KeyError in `BetterFSM::FSMInfo` when input FSM `alphabet` contains UTF-8 characters that ends with `\xb8\x80` #833

m0g1cian commented 2 months ago

Describe the issue as clearly as possible:

Update 2

Can confirm there's something wrong with Numba's Typed Dict implementation.

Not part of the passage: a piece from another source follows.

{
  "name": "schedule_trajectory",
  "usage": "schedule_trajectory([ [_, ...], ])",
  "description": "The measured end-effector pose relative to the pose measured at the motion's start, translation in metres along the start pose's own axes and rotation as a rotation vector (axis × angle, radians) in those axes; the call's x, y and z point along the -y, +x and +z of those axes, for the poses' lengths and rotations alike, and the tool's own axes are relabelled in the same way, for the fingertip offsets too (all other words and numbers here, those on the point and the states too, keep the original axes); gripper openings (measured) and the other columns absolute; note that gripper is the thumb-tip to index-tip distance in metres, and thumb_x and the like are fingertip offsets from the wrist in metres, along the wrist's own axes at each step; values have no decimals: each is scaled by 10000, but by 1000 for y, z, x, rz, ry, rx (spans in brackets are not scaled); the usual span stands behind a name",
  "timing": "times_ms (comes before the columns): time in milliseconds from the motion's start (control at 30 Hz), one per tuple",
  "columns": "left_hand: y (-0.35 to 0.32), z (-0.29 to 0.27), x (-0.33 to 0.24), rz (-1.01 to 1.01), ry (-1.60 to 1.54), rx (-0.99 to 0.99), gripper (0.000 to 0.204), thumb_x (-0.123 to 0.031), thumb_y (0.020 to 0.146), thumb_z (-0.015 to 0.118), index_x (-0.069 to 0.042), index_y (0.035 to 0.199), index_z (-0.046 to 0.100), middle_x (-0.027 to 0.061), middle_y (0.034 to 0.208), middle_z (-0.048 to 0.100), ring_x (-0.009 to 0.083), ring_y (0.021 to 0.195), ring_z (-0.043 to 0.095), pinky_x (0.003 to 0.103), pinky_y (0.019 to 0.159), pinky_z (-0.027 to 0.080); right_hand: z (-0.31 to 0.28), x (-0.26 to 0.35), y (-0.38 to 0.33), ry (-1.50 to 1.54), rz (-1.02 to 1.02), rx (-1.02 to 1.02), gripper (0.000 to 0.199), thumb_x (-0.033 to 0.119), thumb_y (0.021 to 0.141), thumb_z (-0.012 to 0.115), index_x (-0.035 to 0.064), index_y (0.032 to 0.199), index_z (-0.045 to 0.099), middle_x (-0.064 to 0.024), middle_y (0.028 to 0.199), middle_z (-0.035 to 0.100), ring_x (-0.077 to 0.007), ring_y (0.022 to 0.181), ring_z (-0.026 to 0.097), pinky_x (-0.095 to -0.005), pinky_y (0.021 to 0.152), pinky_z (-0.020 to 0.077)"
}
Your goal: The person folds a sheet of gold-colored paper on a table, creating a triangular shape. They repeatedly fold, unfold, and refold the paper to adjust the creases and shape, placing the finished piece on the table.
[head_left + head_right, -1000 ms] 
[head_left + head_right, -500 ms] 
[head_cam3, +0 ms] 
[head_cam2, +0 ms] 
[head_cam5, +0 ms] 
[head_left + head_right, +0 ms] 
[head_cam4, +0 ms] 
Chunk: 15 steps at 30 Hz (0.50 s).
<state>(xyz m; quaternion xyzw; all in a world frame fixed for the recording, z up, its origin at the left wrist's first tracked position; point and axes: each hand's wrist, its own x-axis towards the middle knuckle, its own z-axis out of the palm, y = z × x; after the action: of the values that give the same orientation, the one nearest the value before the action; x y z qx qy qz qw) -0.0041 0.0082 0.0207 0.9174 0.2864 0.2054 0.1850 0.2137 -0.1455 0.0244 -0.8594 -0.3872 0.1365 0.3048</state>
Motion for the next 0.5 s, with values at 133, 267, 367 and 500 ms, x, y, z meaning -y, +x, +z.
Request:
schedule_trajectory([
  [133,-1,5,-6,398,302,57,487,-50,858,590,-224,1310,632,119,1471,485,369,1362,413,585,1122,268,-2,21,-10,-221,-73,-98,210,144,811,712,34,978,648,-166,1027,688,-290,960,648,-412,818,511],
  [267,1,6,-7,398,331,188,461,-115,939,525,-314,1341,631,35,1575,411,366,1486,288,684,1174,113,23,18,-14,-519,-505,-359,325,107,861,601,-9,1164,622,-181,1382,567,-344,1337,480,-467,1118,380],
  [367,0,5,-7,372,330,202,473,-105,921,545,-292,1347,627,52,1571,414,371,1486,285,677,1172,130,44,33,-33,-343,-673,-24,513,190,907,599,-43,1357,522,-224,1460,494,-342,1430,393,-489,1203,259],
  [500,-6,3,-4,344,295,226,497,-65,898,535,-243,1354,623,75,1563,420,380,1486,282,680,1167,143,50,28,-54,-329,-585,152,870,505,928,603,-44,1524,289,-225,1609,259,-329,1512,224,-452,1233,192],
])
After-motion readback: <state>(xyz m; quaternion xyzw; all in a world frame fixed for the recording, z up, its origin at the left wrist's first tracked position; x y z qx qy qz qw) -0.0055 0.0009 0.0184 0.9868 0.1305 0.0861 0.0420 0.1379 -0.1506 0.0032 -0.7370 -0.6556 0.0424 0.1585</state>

Check issue here


After some testing, it is clear that this KeyError occurs for UTF-8 characters that ends with \xb8\x80 (e.g. "帀", "㸀", "渀", 縀").

When outlines builds BetterFSM from a reference FSM (e.g. from interegular), if the reference FSM contains Chinese character "一", the corresponding numba.typed.Dict used by BetterFSM::alphabet_symbol_map somehow converts this character into an empty string, causing a KeyError whenever __getitem__ is triggered .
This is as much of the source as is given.